Acne

Adverse outcomes more to do with acne than isotretinoin


Isotretinoin exposure does not add to the risk of neuropsychiatric adverse outcomes in patients with acne, new research has found.

The evidence should help allay ongoing concerns over the possibility of psychiatric adverse events with use of the controversial retinoid.

The study of 30,866 individuals with acne aged 12–27 years included those exposed to isotretinoin, oral antibiotics for acne, topical anti-acne agents, or no acne medications.

After propensity score matching for baseline confounders, the odds ratio (OR) for any incident neuropsychiatric outcomes in patients with acne exposed to isotretinoin was 0·80 compared with those on oral antibiotics; 0·94 compared with those using topical anti-acne medicines; and 1·06 compared with those without a prescription for anti-acne medicines.

The study, published in the British Journal of Dermatology, found patients in the isotretinoin treated group had more physical symptoms than those on antibiotics, other acne medications or no medications (OR 1.51, 1.84 and 2.01 respectively).

Patients on isotretinoin also had increased odds for incident prescriptions for antidepressants compared to patients on no anti-acne medicines (OR 1.83) but a lower odds compared to patients prescribed oral antibiotics (OR 0.90).

The study also found “no clear difference” in inpatient mortality between patients with acne exposed to isotretinoin and patients with acne prescribed oral antibiotics during the 12-month follow-up period.

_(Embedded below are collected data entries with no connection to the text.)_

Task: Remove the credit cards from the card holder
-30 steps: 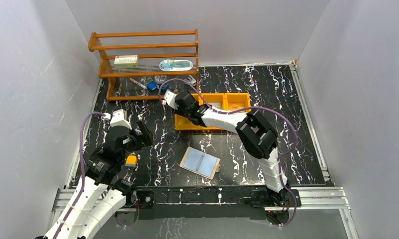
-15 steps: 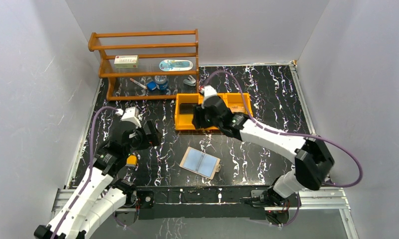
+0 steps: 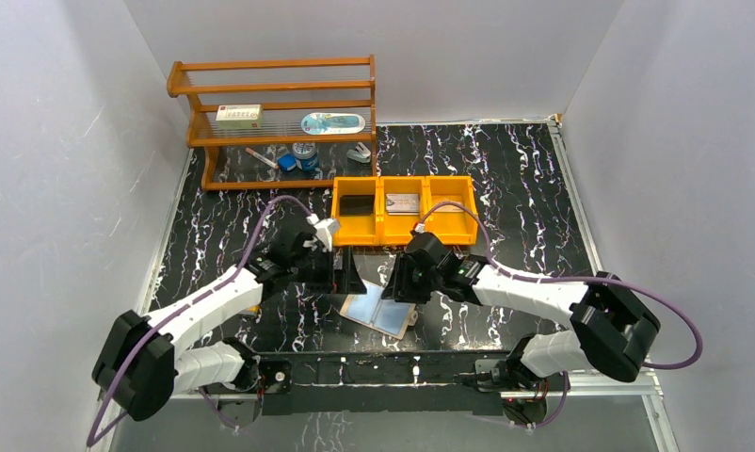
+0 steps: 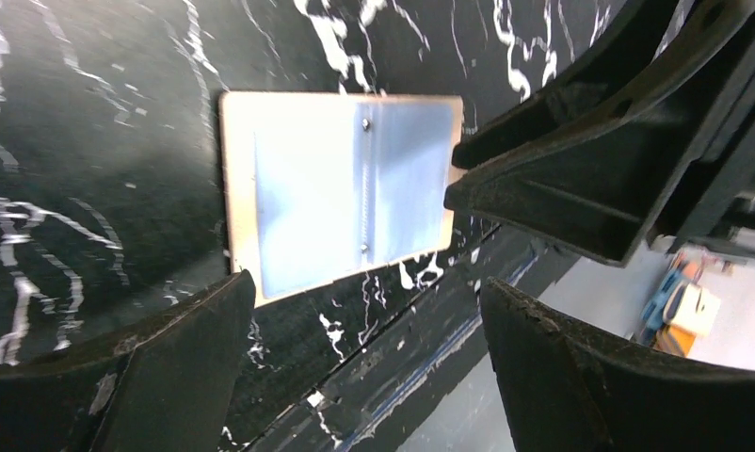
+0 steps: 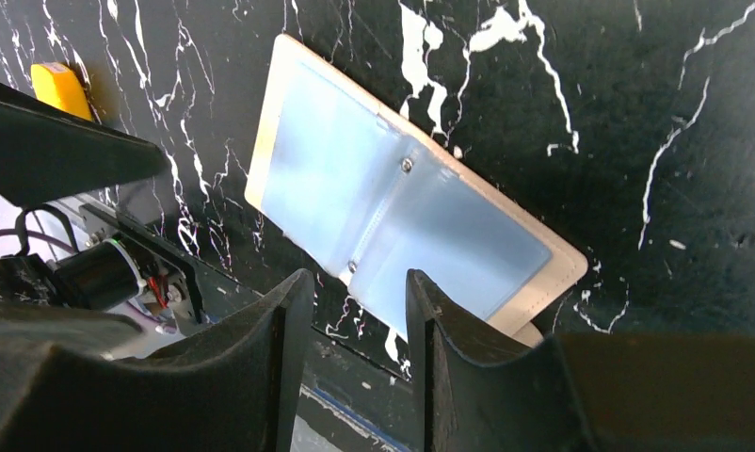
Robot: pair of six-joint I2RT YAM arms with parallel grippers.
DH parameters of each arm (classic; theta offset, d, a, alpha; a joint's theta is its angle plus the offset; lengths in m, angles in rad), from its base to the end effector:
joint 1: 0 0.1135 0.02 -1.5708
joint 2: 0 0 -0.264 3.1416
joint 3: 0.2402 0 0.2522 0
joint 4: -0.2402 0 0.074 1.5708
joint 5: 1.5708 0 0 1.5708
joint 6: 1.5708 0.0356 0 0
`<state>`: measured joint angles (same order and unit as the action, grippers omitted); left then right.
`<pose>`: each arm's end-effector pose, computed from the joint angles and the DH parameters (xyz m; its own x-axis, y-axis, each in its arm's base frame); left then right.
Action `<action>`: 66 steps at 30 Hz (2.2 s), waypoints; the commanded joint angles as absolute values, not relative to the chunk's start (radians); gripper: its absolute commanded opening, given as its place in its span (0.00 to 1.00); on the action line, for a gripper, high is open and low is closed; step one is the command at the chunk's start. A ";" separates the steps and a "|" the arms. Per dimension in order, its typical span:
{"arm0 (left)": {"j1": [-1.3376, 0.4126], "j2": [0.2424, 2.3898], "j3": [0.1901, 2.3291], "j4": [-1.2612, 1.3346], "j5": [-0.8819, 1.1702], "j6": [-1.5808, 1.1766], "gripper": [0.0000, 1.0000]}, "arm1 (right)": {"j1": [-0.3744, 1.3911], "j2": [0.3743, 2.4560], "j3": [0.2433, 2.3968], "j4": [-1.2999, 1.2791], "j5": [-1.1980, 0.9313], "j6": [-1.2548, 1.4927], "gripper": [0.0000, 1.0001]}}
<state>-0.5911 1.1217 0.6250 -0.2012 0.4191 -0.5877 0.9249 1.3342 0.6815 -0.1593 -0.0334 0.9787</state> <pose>0.1837 -0.1407 0.2189 -0.8698 -0.0262 -0.4927 0.3433 0.6852 -0.6424 0.1583 0.2120 0.1895 -0.9175 0.1606 -0.3639 -0.0907 0.8063 0.5845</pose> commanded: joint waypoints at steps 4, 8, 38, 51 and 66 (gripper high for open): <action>-0.693 1.210 0.653 -0.198 0.381 -0.600 0.88 | 0.936 1.270 0.625 -0.135 -0.040 1.092 0.49; -0.699 1.255 0.682 -0.225 0.357 -0.578 0.88 | 0.937 1.275 0.610 -0.179 -0.005 1.090 0.50; -0.806 1.394 0.765 -0.283 0.237 -0.529 0.81 | 0.948 1.423 0.583 -0.146 0.017 1.078 0.45; -0.860 1.511 0.784 -0.285 0.265 -0.525 0.73 | 0.948 1.409 0.559 -0.147 0.040 1.099 0.45; -0.898 1.529 0.816 -0.219 0.305 -0.552 0.34 | 0.948 1.418 0.531 -0.132 0.046 1.120 0.46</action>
<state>-0.8738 1.5196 0.8013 -0.2771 0.1978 -0.5297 0.9382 1.3785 0.5777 -0.0643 -0.0143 1.1244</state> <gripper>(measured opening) 0.357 0.452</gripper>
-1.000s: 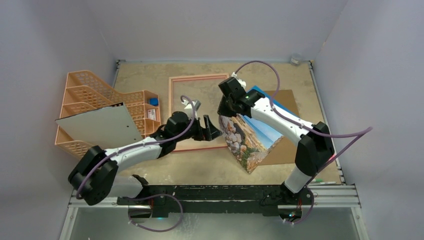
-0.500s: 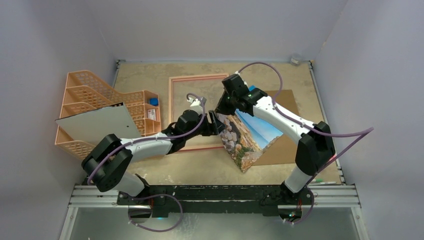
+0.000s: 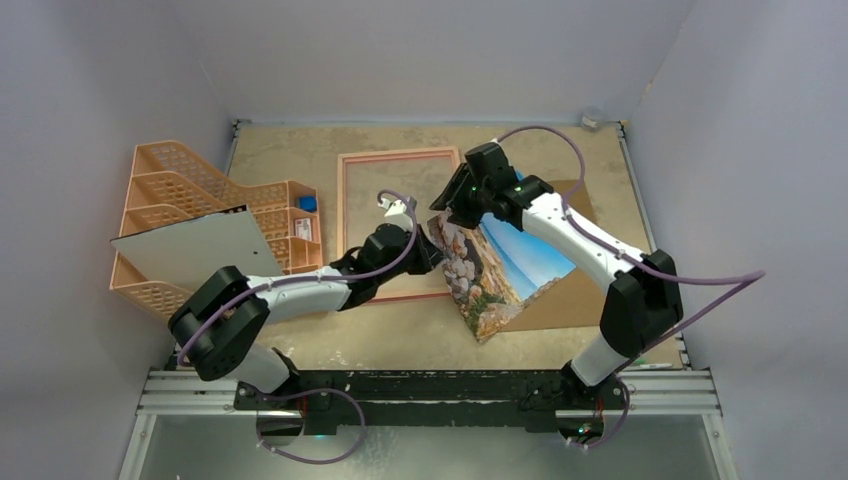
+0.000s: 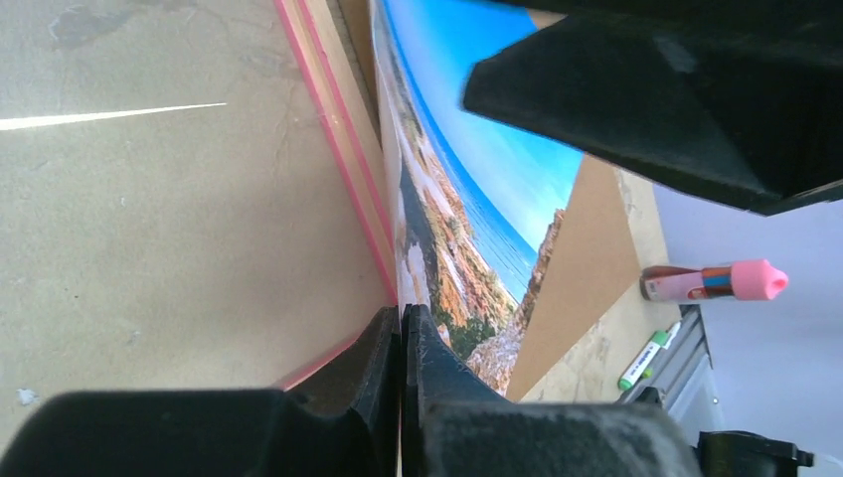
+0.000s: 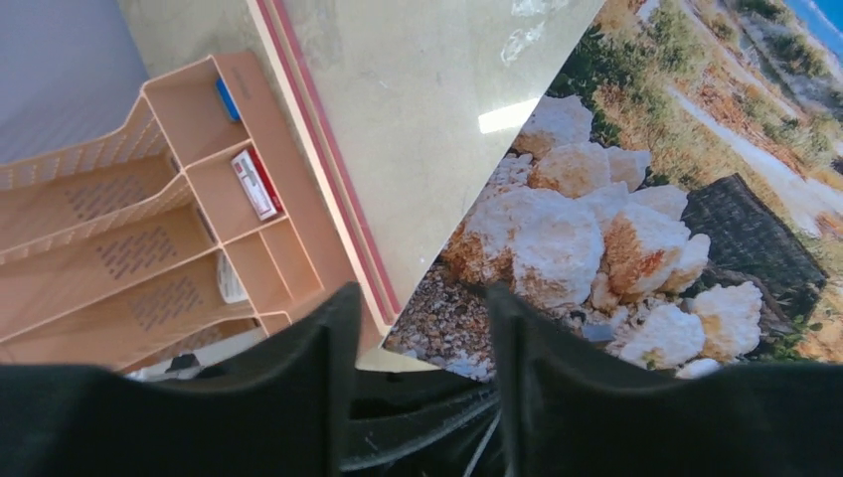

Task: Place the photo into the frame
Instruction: Pick up the photo at the center of the board, then turn over the photo from the photo frame.

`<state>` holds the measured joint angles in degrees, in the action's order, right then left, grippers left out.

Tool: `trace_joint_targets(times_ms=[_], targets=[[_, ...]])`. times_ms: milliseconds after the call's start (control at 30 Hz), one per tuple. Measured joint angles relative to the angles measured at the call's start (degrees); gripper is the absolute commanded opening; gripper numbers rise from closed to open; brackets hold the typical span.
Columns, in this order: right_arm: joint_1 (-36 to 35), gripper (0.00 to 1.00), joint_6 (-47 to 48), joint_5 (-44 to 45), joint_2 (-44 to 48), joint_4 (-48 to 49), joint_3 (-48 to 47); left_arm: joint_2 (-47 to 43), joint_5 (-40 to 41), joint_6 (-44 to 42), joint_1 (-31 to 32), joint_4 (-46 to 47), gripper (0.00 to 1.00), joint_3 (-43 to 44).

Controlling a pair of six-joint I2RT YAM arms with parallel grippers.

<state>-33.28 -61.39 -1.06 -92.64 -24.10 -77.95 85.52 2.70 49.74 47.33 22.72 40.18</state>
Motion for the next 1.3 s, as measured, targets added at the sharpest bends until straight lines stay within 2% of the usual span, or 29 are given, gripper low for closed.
trace_joint_targets(times_ms=[133, 300, 500, 700, 1067, 1300], targets=[[2.23, 0.78, 0.87, 0.15, 3.08, -0.46, 0.87, -0.04, 0.74, -2.10, 0.00, -1.77, 0.00, 0.61], [6.71, 0.86, 2.67, 1.95, 7.80, -1.68, 0.90, -1.88, 0.72, -6.78, 0.00, -4.15, 0.00, 1.46], [14.75, 0.86, 5.11, 3.23, 10.27, -5.27, -0.24, -7.19, -0.15, -16.72, 0.00, -5.49, 0.00, 4.63], [21.31, 0.86, 6.14, 3.89, 7.43, -11.72, -7.82, -13.92, -2.51, -26.73, 0.00, -5.22, 0.00, 6.67], [21.55, 0.86, 7.06, 3.19, 9.29, -12.31, -10.34, -15.06, -5.92, -37.86, 0.00, -7.98, 0.00, 9.86], [21.55, 0.83, 7.61, -0.09, 17.46, -4.96, -6.99, -15.06, -6.62, -41.90, 0.00, -9.60, 0.00, 9.88]])
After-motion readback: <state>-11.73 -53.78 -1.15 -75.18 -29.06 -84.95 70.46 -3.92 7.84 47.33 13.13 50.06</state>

“We observed a consistent association between increasing acne severity as indicated by anti-acne treatment options and incidence of adverse neuropsychiatric outcomes, but the findings showed that isotretinoin exposure did not add to the risk of neuropsychiatric adverse outcomes over and above what was associated with oral antibiotics.”

“Instead, we observed that isotretinoin was associated with reduced incidence of anxiety, depression, sleep problems, nonfatal self-harm, and prescriptions for psychotropic medicines, when compared with patients with acne who were propensity score matched and prescribed oral antibiotics.”

The researchers said isotretinoin treatment therefore appeared to mitigate the excess neuropsychiatric risk associated with recalcitrant moderate-to-severe acne.

“Patients with acne with prescriptions for oral antibiotics, but without prescriptions for isotretinoin, had the highest incidence of adverse neuropsychiatric outcomes over the 1-year follow-up period.”

“These patients also had an increased odds for nonfatal self-harm compared with those with less severe acne. This finding further highlights the need for timely and effective acne management,” it concluded.